Partiamo dalla metà degli anni ’90…
Le riforme del calcio europeo e i loro effetti nefasti sul pallone che tanto amavamo.
Le prime riforme in senso oligarchico del calcio europeo (faccio riferimento soprattutto ai graduali allargamenti della Coppa dei Campioni diventata poi Champions League nella stagione 1997/98) hanno prodotto fondamentalmente due effetti nefasti sullo sport che amavo e amo ancora (nonostante tutto).
Da un lato si è messo in atto l’omicidio del glorioso calcio dell’Est Europa (complici anche la caduta del muro di Berlino, la sentenza Bosman e il progressivo allargamento verso oriente dell’Unione Europea) i cui club sono stati via via emarginati perdendo l’unica vera arma a disposizione per arginare lo strapotere dei club occidentali, ovvero la capacità di coltivare talenti e di riuscire a trattenerli con sé ben oltre i vent’anni.
Oggi un campioncino della Stella Rossa a 17 anni scappa via. Meglio giocare in una Lipsia o in un Siviglia qualsiasi che fanno tutti gli anni (o quasi) la Champions League e che pagano bene, che rimanere a Belgrado, prendere meno quattrini, e rischiare di uscire ai preliminari perdendo la possibilità di esibirsi sui palcoscenici più importanti d’Europa.
Una volta questi ragazzi sarebbero rimasti “a casa” un paio d’anni in più preferendo giocare la Coppa dei Campioni con la Stella Rossa, anziché la Coppa Uefa (o forse manco quella), col Siviglia o col Lipsia di turno.
Solo per farvi una paio di esempi possiamo citare Hristo Stoichkov, passato dal CSKA di Sofia al Barcellona a ventiquattro anni, Sinisa Mihajlovic passato dalla Stella Rossa di Belgrado alla Roma a ventitre anni e George Hagi, passato dalla Steaua di Bucarest al Real Madrid a venticinque anni. Potrei continuare all’infinito.
E’ stata una rapina a mano armata in pieno stile.
L’altro sconvolgente effetto di queste riforme è stato lo svuotamento di significato di molti dei maggiori campionati nazionali.

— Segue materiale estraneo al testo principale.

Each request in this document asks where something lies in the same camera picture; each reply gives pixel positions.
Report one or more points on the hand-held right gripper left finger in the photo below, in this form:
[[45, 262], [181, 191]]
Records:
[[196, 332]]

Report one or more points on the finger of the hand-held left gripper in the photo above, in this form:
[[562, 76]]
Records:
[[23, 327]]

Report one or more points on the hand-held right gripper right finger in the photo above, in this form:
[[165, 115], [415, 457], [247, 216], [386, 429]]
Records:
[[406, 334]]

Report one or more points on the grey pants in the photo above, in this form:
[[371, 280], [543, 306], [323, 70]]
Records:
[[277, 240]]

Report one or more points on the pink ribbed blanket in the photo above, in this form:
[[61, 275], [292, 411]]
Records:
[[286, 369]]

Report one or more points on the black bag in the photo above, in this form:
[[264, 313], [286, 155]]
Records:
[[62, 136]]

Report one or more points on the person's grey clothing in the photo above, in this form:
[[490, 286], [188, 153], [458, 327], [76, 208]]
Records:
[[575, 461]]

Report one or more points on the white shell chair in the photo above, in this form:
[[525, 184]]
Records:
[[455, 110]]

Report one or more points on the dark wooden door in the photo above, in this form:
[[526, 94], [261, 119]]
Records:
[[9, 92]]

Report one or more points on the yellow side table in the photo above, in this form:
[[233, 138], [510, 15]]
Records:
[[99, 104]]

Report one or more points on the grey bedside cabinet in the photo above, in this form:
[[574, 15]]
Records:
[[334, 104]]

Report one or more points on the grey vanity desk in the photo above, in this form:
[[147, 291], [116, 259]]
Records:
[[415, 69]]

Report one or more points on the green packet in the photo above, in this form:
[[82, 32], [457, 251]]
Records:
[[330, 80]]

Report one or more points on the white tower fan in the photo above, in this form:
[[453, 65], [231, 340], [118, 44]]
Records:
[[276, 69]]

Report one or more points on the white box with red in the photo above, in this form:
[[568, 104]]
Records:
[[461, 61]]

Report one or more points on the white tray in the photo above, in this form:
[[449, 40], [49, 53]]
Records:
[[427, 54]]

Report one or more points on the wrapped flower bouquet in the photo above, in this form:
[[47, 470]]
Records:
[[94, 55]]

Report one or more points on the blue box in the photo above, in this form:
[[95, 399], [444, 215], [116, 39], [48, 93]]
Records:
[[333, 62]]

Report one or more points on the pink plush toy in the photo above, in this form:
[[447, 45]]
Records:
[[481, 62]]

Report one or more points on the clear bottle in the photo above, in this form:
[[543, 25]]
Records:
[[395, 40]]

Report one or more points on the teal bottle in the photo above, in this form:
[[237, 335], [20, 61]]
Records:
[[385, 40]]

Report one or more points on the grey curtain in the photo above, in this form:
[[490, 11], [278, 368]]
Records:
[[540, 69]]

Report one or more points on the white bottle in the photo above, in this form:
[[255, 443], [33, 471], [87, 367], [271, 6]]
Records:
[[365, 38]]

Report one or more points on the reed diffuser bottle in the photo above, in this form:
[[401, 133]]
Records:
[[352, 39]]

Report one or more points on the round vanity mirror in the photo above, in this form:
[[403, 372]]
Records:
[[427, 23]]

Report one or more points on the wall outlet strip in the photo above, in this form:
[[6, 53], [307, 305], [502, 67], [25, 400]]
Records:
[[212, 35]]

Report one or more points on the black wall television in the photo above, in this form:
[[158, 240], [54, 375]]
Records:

Per tante squadre il vero obbiettivo, ora e sempre, è quello di arrivare nelle prime quattro per intascare i soldi della qualificazione alla Champions. Provare a vincere lo scudetto? Vabbè, non esageriamo, troppa fatica. Se proprio proprio ci troviamo lì a primavera se ne può parlare, altrimenti chi ce lo fa fare? Meglio galleggiare.
Un atteggiamento parassitario che ha lasciato una prateria alle squadre più forti che hanno potuto aprire cicli lunghissimi proprio per l’atteggiamento semi-arrendevole di una concorrenza non più stimolata a fare un vero salto di qualità.
Senza contare la riforma, sempre in senso oligarchico, della nostra Serie A, col passaggio a 20 squadre (mossa che poteva avere anche un senso) e la contemporanea riduzione del numero delle retrocessioni (mossa, questa, totalmente priva di senso – sportivo, intendo).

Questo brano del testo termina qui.